----- SOURCE DATA -----
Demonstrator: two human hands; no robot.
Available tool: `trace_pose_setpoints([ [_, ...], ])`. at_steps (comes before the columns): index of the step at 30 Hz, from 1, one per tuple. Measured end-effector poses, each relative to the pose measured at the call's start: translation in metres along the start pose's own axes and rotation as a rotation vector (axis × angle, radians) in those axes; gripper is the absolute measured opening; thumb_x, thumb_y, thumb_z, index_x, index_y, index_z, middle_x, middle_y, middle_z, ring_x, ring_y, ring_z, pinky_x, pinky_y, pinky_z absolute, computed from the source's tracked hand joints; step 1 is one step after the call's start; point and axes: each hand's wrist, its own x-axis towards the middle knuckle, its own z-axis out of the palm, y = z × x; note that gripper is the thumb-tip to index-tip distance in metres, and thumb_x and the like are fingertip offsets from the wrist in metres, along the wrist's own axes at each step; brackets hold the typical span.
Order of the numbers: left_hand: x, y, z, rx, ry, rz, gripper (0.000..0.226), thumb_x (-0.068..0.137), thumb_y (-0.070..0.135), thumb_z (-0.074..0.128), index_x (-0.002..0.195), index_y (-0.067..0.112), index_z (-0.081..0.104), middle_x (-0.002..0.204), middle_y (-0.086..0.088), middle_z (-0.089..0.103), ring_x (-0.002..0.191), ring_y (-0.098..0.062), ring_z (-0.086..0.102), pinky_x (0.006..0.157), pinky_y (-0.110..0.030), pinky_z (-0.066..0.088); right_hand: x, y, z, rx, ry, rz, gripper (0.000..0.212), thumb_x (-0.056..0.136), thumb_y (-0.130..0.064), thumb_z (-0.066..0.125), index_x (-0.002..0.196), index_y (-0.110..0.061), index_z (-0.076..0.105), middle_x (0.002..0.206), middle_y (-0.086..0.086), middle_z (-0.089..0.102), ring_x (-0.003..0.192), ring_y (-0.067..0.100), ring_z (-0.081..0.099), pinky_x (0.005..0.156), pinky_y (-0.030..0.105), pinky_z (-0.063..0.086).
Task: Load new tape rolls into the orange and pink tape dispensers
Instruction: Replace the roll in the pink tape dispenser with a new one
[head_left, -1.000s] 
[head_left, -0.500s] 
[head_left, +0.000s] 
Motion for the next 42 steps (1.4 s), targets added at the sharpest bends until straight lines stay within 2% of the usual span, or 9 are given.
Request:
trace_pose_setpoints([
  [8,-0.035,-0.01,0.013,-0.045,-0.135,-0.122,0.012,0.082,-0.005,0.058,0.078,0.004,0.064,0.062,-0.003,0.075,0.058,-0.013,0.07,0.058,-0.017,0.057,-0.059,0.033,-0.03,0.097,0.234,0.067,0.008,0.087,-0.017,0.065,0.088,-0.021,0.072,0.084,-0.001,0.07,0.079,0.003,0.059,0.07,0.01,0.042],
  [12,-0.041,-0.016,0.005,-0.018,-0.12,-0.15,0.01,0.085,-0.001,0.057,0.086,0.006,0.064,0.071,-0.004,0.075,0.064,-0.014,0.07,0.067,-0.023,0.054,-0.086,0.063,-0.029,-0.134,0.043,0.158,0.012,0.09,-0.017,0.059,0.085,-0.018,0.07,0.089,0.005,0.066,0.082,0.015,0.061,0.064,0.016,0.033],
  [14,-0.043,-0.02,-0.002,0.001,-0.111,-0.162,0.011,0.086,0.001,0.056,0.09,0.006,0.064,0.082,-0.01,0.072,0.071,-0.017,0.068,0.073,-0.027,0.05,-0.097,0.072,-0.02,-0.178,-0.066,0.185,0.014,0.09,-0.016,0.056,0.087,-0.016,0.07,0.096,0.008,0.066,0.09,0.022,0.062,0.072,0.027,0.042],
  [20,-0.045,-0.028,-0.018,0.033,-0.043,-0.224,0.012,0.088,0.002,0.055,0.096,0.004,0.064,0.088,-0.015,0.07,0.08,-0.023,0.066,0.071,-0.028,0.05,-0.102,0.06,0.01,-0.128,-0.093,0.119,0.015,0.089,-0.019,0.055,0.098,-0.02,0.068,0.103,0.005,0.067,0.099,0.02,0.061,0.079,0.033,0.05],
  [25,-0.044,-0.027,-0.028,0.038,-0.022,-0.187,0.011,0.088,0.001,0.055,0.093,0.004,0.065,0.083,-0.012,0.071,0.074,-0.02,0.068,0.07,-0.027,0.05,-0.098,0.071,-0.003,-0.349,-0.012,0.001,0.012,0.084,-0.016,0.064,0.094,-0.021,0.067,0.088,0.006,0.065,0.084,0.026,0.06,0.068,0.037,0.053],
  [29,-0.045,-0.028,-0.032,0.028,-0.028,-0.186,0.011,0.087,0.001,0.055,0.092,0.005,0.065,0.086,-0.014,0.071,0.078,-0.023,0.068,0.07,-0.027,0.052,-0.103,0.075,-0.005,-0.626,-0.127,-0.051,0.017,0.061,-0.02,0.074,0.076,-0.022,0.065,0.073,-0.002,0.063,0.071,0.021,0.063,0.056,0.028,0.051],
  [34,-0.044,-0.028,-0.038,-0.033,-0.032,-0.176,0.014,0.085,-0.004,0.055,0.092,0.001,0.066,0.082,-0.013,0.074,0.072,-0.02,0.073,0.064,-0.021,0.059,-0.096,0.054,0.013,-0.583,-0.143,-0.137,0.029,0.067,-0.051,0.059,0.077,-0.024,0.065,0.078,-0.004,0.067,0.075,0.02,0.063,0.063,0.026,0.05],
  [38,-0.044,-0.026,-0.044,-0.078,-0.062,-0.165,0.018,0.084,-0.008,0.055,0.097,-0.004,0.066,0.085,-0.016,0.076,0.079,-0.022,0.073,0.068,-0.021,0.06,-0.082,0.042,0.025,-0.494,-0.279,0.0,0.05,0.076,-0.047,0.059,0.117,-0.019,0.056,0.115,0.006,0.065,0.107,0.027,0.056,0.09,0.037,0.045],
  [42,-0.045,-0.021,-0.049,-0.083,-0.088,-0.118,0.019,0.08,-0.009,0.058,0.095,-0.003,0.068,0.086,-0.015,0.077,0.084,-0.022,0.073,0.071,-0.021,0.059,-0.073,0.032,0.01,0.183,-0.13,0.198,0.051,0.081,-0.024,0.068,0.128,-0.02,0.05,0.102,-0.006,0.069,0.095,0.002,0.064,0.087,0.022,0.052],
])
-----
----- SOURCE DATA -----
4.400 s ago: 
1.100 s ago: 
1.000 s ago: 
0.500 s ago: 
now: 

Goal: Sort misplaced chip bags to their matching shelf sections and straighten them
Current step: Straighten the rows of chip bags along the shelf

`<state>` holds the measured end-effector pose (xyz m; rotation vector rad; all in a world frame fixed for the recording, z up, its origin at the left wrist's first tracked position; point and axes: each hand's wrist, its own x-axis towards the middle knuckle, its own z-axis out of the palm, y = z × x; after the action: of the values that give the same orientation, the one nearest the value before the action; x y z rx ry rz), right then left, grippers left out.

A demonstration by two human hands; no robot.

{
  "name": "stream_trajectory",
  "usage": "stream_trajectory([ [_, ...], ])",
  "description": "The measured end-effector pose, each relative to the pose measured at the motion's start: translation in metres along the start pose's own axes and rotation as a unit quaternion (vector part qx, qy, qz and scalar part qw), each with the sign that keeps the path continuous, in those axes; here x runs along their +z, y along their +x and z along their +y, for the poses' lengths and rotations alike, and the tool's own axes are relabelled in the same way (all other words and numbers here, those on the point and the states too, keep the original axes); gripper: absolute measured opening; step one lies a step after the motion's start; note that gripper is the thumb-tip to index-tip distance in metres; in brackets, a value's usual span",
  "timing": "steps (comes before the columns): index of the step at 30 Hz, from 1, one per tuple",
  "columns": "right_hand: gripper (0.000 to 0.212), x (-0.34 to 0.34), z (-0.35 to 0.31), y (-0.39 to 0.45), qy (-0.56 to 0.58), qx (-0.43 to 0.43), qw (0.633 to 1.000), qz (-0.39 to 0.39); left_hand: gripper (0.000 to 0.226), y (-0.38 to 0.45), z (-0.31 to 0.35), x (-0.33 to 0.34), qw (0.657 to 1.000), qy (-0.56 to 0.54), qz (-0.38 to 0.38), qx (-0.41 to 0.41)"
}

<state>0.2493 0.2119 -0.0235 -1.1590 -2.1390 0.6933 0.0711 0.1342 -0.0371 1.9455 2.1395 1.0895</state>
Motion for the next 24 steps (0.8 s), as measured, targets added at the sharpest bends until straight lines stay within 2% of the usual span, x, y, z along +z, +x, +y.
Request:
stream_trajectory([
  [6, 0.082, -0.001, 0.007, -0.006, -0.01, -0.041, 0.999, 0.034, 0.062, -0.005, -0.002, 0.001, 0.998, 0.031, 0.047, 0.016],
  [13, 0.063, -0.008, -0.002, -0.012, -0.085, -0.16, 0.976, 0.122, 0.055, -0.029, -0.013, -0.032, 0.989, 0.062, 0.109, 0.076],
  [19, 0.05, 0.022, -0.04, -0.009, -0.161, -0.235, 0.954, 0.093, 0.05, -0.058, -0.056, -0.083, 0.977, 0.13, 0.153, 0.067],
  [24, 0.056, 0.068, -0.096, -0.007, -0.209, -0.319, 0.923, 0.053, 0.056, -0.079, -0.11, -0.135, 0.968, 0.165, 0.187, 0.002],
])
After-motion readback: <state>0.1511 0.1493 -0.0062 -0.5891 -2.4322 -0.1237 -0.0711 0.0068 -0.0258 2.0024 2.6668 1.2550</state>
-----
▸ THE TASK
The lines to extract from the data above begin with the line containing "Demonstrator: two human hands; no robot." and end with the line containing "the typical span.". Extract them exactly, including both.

▸ RESPONSE TO THIS TASK
Demonstrator: two human hands; no robot.
Available tool: `trace_pose_setpoints([ [_, ...], ])`. at_steps (comes before the columns): index of the step at 30 Hz, from 1, one per tuple. Measured end-effector poses, each relative to the pose measured at the call's start: translation in metres along the start pose's own axes and rotation as a rotation vector (axis × angle, radians) in those axes; gripper is the absolute measured opening; thumb_x, thumb_y, thumb_z, index_x, index_y, index_z, middle_x, middle_y, middle_z, ring_x, ring_y, ring_z, pinky_x, pinky_y, pinky_z absolute, computed from the source's tracked hand joints; step 1 is one step after the call's start; point and axes: each hand's wrist, its own x-axis towards the middle knuckle, its own z-axis out of the palm, y = z × x; note that gripper is the thumb-tip to index-tip distance in metres, and thumb_x and the like are fingertip offsets from the wrist in metres, along the wrist's own axes at each step; brackets hold the typical span.

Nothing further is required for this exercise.